Directions for this task:
Verbatim reproduction of the entries is required; images must be omitted.

◇ ◇ ◇

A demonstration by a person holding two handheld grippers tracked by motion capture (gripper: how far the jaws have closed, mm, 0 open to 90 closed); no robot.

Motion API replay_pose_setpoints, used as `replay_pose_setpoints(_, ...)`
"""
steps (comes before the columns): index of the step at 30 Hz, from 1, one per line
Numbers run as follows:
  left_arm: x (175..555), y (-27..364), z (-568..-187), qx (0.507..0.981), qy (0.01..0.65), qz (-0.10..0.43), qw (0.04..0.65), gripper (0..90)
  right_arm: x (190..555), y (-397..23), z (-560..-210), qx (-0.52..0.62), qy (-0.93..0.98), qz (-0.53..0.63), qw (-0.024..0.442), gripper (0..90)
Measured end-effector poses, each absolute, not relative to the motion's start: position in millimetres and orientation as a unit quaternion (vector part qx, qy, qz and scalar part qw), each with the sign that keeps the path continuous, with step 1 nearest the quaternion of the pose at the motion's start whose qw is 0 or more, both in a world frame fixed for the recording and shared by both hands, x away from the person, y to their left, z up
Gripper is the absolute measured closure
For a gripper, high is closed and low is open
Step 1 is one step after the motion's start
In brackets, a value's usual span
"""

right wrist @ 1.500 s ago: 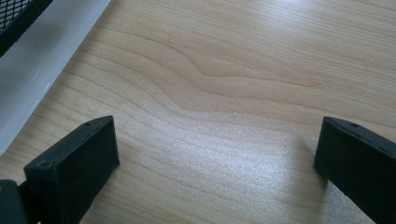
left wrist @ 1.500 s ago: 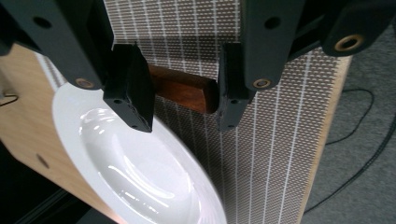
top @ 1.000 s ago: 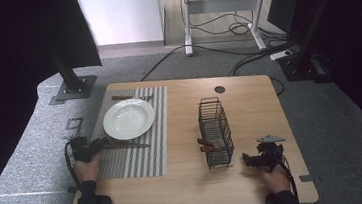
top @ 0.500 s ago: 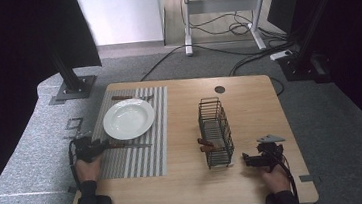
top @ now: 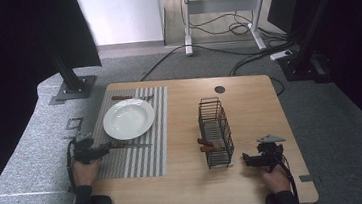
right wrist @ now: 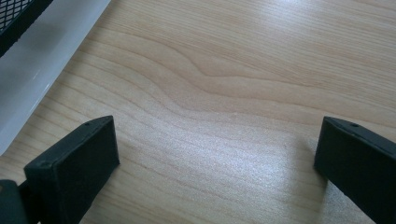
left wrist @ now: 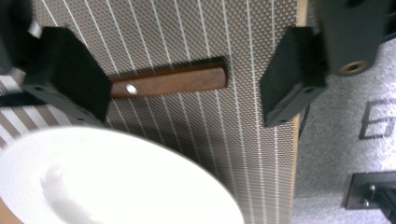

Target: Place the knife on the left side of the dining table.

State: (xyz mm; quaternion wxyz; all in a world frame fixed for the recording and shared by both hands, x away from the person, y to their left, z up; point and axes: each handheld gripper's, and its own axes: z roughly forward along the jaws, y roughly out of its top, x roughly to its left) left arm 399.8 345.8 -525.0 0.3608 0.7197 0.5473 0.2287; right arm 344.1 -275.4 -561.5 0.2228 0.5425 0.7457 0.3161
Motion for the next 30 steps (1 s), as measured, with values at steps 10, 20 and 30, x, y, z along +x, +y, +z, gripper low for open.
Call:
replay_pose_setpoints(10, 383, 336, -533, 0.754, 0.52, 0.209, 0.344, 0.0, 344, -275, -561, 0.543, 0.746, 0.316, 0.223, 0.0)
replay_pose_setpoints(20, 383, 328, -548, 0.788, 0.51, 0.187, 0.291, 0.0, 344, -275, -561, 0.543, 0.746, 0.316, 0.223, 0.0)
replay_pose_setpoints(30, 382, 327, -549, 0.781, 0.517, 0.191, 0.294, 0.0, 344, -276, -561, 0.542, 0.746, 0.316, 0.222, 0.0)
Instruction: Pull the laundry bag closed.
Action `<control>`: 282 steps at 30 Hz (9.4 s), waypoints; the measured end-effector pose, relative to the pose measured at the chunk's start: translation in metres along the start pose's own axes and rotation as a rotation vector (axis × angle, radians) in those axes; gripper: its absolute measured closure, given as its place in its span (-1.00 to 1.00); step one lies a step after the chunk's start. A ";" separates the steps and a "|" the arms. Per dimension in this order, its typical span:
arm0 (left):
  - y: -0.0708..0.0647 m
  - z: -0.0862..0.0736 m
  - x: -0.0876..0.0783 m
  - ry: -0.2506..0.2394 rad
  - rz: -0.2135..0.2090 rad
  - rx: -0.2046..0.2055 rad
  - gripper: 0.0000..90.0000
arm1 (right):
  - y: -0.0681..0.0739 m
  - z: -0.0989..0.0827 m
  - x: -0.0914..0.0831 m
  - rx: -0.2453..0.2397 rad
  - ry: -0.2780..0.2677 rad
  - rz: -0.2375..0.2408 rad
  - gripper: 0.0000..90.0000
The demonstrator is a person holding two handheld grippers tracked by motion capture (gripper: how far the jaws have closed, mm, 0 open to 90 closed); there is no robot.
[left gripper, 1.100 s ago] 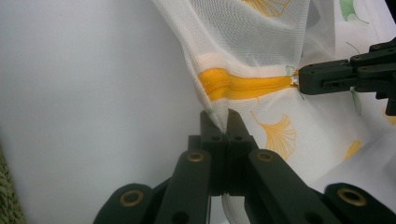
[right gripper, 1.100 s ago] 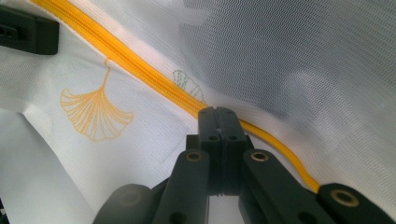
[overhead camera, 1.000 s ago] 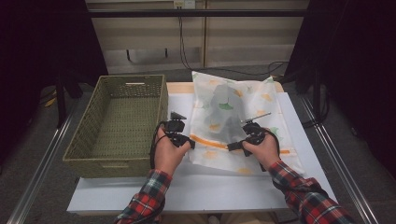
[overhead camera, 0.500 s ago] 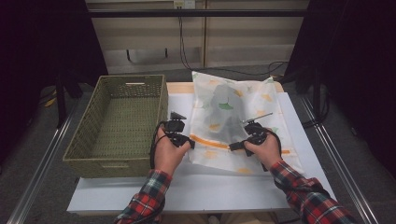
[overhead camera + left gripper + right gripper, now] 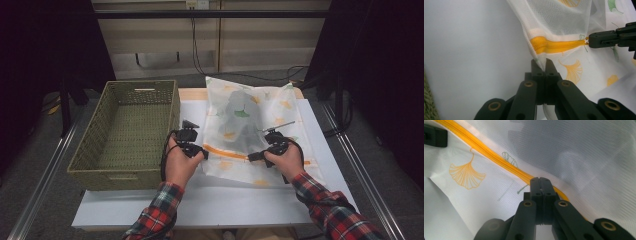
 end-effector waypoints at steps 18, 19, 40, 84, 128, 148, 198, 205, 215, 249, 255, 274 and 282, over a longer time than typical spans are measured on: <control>0.001 0.000 0.000 0.003 0.011 0.008 0.99 | -0.006 -0.003 -0.005 0.008 0.000 -0.002 1.00; 0.000 0.000 0.000 -0.003 0.013 0.004 0.99 | -0.006 -0.003 -0.005 0.008 0.005 -0.006 1.00; -0.001 -0.001 0.002 -0.002 0.008 -0.002 0.99 | -0.014 -0.006 -0.009 0.023 -0.011 0.000 1.00; 0.001 0.000 0.000 -0.004 0.007 -0.020 0.99 | -0.028 -0.013 -0.019 0.031 -0.021 -0.034 1.00; 0.000 0.002 -0.002 -0.002 0.016 -0.028 0.99 | -0.041 -0.019 -0.029 0.033 -0.055 -0.052 1.00; 0.004 0.003 -0.003 0.007 0.030 -0.025 0.99 | -0.048 -0.019 -0.032 0.042 -0.050 -0.054 1.00; 0.005 0.008 -0.007 0.000 0.039 -0.021 0.99 | -0.062 -0.030 -0.041 0.065 -0.058 -0.071 1.00; 0.005 0.008 -0.007 -0.001 0.032 -0.027 0.99 | -0.065 -0.032 -0.044 0.073 -0.062 -0.077 1.00; 0.004 0.007 -0.008 -0.003 0.028 -0.033 0.99 | -0.066 -0.033 -0.046 0.067 -0.057 -0.097 1.00; 0.007 0.008 -0.010 0.005 0.031 -0.023 0.99 | -0.075 -0.039 -0.055 0.077 -0.067 -0.107 1.00; 0.005 0.009 -0.009 -0.004 0.033 -0.037 0.99 | -0.080 -0.042 -0.059 0.093 -0.072 -0.102 1.00; 0.008 0.010 -0.009 0.000 0.034 -0.040 0.99 | -0.088 -0.048 -0.069 0.116 -0.081 -0.106 1.00; 0.007 0.009 -0.010 0.000 0.029 -0.042 0.99 | -0.090 -0.048 -0.069 0.121 -0.080 -0.112 1.00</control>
Point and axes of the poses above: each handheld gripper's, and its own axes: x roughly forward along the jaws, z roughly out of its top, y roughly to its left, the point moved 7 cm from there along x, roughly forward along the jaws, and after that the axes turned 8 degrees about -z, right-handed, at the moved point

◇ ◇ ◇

Reply:
A demonstration by a person holding two handheld grippers tracked by motion capture (gripper: how far the jaws have closed, mm, 0 open to 90 closed); no robot.

Motion API replay_pose_setpoints, used as `replay_pose_setpoints(_, ...)`
"""
steps (comes before the columns): index of the step at 30 Hz, from 1, one per line
Numbers run as follows:
  left_arm: x (175..555), y (-27..364), z (-568..-187), qx (0.507..0.981), qy (0.01..0.65), qz (-0.10..0.43), qw (0.04..0.65), gripper (0..90)
  right_arm: x (190..555), y (-397..23), z (-560..-210), qx (-0.52..0.62), qy (-0.93..0.98), qz (-0.53..0.63), qw (-0.024..0.442), gripper (0..90)
Measured end-effector poses, each absolute, not relative to the motion's start: position in millimetres and orientation as a unit quaternion (vector part qx, qy, qz and scalar part qw), each with the sign that keeps the path continuous, with step 1 nearest the quaternion of the pose at the motion's start whose qw is 0 or more, both in a world frame fixed for the recording and shared by both hands, x away from the person, y to their left, z up
Gripper is the absolute measured closure
For a gripper, high is closed and low is open
Step 1 is one step after the motion's start
In brackets, a value's usual span
"""

right wrist @ 1.500 s ago: 
left wrist @ 1.500 s ago: 
top @ 1.000 s ago: 
top @ 0.500 s ago: 
top @ now: 
right wrist @ now: 
left wrist @ now: 

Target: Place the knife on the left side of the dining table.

State: (xyz mm; quaternion wxyz; all in a world frame fixed for the recording and shared by both hands, x away from the person, y to their left, z up; point and axes: each handheld gripper's, and its own axes: z roughly forward along the jaws, y roughly out of its top, x roughly to its left) left arm 399.8 345.8 -525.0 0.3608 0.7197 0.5473 0.2287; right arm 344.1 -275.4 -561.5 0.2228 0.5425 0.7457 0.3161
Motion for the next 30 steps (1 s), as measured, with values at steps 10, 20 and 30, x, y, z along +x, +y, +z, gripper low for open.
Call:
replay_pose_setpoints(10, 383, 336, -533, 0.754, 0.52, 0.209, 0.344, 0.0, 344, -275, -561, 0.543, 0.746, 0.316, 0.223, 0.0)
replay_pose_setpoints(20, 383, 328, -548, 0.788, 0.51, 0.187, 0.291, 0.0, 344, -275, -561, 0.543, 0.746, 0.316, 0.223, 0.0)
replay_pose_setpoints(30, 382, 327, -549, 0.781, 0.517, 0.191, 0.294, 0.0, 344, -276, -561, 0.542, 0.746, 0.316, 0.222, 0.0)
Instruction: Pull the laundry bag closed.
Action `<control>`: 282 steps at 30 Hz (9.4 s), waypoints; the measured end-effector pose, relative to the pose measured at the chunk's start: translation in metres along the start pose's own axes and rotation as a rotation vector (axis × angle, radians) in those axes; gripper: its absolute measured closure, given as its place in its span (-1.00 to 1.00); step one lies a step after the chunk's start. A ";" separates the steps and a "|" the arms. Per dimension in this order, its typical span:
arm0 (left):
  - y: -0.0708..0.0647 m
  - z: -0.0862..0.0736 m
  - x: -0.0876..0.0783 m
  - ry: -0.2506..0.2394 rad
  - rz: -0.2135..0.2090 rad
  - rx: -0.2046..0.2055 rad
  - gripper: 0.0000..90.0000
arm1 (right):
  - y: -0.0681..0.0739 m
  - z: -0.0989..0.0827 m
  - x: -0.0914..0.0831 m
  - rx: -0.2453..0.2397 rad
  - ry: -0.2780..0.2677 rad
  - rz: -0.2375..0.2408 rad
  - gripper: 0.0000..90.0000
The demonstrator is a person holding two handheld grippers tracked by motion capture (gripper: how far the jaws have closed, mm, 0 open to 90 closed); there is no robot.
[left gripper, 1.100 s ago] 
[right gripper, 1.100 s ago] 
[overhead camera, 1.000 s ago] 
[overhead camera, 0.500 s ago] 
[overhead camera + left gripper + right gripper, now] 
 end-effector waypoints at steps 18, 19, 40, 84, 128, 148, 198, 205, 215, 249, 255, 274 and 282, over a longer time than typical spans are measured on: <control>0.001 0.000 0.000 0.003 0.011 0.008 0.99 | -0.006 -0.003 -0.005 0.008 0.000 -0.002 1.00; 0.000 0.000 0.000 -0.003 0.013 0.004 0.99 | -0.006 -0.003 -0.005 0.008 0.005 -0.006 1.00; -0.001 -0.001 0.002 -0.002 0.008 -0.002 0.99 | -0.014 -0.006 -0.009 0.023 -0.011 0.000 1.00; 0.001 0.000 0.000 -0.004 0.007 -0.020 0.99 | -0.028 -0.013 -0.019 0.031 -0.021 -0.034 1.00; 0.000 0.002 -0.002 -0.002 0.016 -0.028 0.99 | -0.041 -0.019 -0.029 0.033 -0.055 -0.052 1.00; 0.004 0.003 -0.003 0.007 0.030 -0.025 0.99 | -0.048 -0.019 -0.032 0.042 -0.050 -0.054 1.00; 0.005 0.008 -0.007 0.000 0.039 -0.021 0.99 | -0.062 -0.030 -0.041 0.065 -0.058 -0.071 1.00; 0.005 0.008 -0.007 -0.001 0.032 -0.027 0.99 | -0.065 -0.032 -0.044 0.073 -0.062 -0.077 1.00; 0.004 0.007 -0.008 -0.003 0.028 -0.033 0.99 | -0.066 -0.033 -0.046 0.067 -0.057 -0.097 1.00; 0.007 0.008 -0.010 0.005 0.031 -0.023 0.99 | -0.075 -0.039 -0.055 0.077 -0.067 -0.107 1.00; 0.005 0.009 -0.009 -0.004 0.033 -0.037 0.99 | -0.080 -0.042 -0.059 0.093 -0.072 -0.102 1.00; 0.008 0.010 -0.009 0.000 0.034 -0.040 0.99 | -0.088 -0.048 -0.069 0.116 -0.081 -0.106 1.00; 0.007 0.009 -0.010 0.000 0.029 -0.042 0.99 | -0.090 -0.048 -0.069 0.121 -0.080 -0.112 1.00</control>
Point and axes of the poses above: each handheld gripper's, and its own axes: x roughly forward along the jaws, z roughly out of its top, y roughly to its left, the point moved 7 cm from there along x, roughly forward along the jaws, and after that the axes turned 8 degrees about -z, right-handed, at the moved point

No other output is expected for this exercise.